-- Opening Marker --

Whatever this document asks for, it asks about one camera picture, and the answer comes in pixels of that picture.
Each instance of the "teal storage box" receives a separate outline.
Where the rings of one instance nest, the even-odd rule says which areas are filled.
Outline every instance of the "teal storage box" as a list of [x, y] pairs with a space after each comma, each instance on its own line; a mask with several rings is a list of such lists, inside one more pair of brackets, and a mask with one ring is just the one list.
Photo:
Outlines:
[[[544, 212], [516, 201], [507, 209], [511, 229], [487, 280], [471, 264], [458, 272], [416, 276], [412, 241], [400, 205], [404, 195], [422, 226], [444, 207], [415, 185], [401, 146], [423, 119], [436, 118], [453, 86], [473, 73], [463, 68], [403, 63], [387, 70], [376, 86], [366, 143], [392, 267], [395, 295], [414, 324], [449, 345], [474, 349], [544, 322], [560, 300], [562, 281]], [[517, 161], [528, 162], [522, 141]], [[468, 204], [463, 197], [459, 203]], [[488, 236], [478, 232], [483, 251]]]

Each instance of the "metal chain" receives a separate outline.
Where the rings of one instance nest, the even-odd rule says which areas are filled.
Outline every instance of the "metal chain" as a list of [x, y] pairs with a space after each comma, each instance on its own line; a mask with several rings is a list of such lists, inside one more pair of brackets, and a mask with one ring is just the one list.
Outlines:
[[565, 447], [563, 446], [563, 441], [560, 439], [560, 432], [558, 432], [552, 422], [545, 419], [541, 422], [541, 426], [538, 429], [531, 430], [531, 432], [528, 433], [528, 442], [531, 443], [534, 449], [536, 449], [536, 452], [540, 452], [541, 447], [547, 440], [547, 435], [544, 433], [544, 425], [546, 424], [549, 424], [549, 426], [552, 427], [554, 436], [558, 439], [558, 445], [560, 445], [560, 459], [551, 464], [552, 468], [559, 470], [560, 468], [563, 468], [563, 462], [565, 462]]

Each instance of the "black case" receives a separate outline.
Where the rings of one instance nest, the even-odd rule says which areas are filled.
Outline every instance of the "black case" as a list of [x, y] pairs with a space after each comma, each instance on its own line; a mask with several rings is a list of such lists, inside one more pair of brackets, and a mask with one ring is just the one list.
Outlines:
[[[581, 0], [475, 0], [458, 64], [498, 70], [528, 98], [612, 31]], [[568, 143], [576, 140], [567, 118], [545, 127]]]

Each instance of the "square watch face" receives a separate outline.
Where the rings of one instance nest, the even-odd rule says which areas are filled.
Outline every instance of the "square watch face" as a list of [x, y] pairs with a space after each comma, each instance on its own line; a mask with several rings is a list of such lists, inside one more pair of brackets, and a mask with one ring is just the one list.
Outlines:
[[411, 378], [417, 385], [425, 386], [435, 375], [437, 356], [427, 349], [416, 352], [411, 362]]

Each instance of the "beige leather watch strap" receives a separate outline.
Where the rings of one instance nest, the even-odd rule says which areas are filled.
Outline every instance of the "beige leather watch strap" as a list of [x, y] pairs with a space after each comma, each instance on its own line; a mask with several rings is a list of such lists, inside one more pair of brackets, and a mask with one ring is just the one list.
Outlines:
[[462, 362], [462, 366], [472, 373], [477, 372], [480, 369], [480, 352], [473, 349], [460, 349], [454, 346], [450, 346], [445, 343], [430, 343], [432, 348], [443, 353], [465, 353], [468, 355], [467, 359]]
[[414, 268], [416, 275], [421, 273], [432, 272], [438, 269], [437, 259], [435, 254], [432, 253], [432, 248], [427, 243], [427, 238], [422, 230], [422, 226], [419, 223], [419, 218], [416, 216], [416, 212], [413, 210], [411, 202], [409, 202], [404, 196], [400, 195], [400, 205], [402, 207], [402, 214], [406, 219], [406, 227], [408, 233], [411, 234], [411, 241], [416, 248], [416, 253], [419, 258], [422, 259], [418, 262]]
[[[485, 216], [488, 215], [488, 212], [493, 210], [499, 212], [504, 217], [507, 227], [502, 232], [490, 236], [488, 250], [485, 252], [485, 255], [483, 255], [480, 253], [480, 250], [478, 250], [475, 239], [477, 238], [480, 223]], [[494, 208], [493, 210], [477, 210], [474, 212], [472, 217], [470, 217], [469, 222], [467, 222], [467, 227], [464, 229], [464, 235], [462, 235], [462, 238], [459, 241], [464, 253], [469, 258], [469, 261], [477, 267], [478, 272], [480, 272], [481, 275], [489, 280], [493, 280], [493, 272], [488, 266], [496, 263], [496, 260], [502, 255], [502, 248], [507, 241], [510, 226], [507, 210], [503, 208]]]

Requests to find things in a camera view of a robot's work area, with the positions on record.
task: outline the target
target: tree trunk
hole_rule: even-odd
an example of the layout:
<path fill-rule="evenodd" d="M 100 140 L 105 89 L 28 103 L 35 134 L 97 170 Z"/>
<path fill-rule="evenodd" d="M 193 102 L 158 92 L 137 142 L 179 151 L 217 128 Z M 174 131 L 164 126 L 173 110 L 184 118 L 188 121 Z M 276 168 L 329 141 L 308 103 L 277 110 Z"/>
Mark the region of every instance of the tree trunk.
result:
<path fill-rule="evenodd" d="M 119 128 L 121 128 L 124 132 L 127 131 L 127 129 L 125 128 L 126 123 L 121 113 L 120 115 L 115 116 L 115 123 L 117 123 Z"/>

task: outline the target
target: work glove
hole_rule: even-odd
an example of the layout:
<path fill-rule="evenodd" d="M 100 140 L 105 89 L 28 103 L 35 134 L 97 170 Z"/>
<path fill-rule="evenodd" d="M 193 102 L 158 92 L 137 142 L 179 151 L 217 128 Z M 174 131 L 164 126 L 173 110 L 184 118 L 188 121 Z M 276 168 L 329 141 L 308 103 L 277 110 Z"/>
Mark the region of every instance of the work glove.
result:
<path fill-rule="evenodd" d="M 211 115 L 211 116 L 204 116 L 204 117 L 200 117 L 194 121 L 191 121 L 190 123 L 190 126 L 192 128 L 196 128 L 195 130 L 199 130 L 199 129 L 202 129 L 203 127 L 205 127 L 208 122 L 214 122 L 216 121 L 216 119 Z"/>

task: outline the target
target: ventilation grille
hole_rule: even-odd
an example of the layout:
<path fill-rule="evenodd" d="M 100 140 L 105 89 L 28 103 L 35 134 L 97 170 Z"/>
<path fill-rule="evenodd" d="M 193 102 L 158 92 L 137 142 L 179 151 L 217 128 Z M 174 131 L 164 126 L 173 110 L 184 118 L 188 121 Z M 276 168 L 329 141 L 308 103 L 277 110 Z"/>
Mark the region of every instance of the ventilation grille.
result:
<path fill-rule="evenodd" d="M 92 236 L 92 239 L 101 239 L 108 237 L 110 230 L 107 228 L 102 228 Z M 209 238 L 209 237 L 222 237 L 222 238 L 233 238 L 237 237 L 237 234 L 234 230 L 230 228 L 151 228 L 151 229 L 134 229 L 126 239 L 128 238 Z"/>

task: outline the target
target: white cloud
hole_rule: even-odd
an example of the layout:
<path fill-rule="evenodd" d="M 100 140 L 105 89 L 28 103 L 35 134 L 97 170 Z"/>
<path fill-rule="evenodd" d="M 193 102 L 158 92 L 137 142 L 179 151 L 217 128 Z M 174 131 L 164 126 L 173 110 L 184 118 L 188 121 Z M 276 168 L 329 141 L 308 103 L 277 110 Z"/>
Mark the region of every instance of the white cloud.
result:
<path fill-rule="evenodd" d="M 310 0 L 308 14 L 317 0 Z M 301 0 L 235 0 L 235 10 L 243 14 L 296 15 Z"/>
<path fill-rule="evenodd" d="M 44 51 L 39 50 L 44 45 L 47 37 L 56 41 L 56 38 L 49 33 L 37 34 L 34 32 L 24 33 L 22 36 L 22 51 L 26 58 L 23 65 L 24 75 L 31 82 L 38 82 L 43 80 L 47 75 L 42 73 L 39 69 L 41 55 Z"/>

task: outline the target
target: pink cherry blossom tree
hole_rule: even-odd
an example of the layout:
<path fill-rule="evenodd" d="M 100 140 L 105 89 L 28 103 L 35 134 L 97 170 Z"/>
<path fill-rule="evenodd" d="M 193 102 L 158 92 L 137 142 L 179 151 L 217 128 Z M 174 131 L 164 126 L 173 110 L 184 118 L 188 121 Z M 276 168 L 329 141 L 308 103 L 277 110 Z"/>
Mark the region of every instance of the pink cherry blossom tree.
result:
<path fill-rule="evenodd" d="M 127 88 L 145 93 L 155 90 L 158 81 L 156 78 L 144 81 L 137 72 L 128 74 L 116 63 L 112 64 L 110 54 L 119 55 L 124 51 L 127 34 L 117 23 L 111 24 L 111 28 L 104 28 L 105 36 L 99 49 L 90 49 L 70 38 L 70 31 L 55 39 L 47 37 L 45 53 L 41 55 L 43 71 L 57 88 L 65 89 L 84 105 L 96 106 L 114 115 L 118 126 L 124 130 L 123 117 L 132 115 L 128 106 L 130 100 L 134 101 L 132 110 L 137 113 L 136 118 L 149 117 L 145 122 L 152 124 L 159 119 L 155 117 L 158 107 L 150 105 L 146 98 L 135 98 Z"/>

-- Closing Marker --

§ Description of the task
All that should be written out is the stretch of lines above between the one holding "target: tree trunk" and the one holding "Mark the region of every instance of the tree", inclusive, exactly as given.

§ Result of the task
target: tree trunk
hole_rule: even-odd
an example of the layout:
<path fill-rule="evenodd" d="M 100 140 L 105 89 L 28 103 L 35 134 L 97 170 Z"/>
<path fill-rule="evenodd" d="M 193 102 L 158 92 L 137 142 L 179 151 L 217 128 Z M 174 131 L 164 126 L 173 110 L 184 118 L 188 121 Z M 276 168 L 329 141 L 308 103 L 277 110 Z"/>
Mark the region of every instance of the tree trunk.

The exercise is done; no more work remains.